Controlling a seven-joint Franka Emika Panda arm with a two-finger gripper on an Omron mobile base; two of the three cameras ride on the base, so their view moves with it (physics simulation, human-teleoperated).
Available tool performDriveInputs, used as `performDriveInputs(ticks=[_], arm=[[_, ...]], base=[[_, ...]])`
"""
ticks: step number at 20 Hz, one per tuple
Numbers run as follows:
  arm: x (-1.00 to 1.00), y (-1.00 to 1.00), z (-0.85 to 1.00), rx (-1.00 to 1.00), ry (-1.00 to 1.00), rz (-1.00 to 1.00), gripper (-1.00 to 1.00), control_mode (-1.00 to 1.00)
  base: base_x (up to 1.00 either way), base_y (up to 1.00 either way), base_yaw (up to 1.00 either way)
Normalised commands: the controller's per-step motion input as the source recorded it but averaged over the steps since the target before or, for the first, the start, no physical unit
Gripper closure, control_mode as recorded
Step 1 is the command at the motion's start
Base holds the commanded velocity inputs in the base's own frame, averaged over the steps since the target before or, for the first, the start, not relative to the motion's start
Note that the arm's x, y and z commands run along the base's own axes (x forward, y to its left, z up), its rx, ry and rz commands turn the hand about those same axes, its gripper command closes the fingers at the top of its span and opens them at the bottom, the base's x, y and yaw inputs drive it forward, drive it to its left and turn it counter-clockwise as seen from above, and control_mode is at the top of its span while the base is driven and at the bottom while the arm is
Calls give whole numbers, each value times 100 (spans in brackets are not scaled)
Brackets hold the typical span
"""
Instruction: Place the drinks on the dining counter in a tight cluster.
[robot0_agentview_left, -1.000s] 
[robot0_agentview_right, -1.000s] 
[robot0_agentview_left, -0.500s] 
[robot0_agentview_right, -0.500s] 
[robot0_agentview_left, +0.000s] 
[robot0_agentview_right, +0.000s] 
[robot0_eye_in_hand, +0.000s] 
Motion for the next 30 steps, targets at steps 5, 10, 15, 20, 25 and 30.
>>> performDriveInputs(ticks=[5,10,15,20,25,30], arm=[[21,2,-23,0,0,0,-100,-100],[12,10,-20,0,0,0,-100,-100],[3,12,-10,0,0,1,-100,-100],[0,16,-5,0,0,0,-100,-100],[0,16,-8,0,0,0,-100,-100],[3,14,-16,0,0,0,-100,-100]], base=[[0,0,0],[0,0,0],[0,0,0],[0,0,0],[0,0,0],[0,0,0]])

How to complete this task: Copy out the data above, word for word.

Your solution:
Controlling a seven-joint Franka Emika Panda arm with a two-finger gripper on an Omron mobile base; two of the three cameras ride on the base, so their view moves with it (physics simulation, human-teleoperated).
Available tool performDriveInputs, used as `performDriveInputs(ticks=[_], arm=[[_, ...]], base=[[_, ...]])`
"""
ticks: step number at 20 Hz, one per tuple
Numbers run as follows:
  arm: x (-1.00 to 1.00), y (-1.00 to 1.00), z (-0.85 to 1.00), rx (-1.00 to 1.00), ry (-1.00 to 1.00), rz (-1.00 to 1.00), gripper (-1.00 to 1.00), control_mode (-1.00 to 1.00)
  base: base_x (up to 1.00 either way), base_y (up to 1.00 either way), base_yaw (up to 1.00 either way)
Normalised commands: the controller's per-step motion input as the source recorded it but averaged over the steps since the target before or, for the first, the start, no physical unit
Gripper closure, control_mode as recorded
Step 1 is the command at the motion's start
Base holds the commanded velocity inputs in the base's own frame, averaged over the steps since the target before or, for the first, the start, not relative to the motion's start
Note that the arm's x, y and z commands run along the base's own axes (x forward, y to its left, z up), its rx, ry and rz commands turn the hand about those same axes, its gripper command closes the fingers at the top of its span and opens them at the bottom, the base's x, y and yaw inputs drive it forward, drive it to its left and turn it counter-clockwise as seen from above, and control_mode is at the top of its span while the base is driven and at the bottom while the arm is
Calls give whole numbers, each value times 100 (spans in brackets are not scaled)
Brackets hold the typical span
"""
Instruction: Place the drinks on the dining counter in a tight cluster.
[robot0_agentview_left, -1.000s] 
[robot0_agentview_right, -1.000s] 
[robot0_agentview_left, -0.500s] 
[robot0_agentview_right, -0.500s] 
[robot0_agentview_left, +0.000s] 
[robot0_agentview_right, +0.000s] 
[robot0_eye_in_hand, +0.000s] 
Motion for the next 30 steps, targets at steps 5, 10, 15, 20, 25 and 30.
>>> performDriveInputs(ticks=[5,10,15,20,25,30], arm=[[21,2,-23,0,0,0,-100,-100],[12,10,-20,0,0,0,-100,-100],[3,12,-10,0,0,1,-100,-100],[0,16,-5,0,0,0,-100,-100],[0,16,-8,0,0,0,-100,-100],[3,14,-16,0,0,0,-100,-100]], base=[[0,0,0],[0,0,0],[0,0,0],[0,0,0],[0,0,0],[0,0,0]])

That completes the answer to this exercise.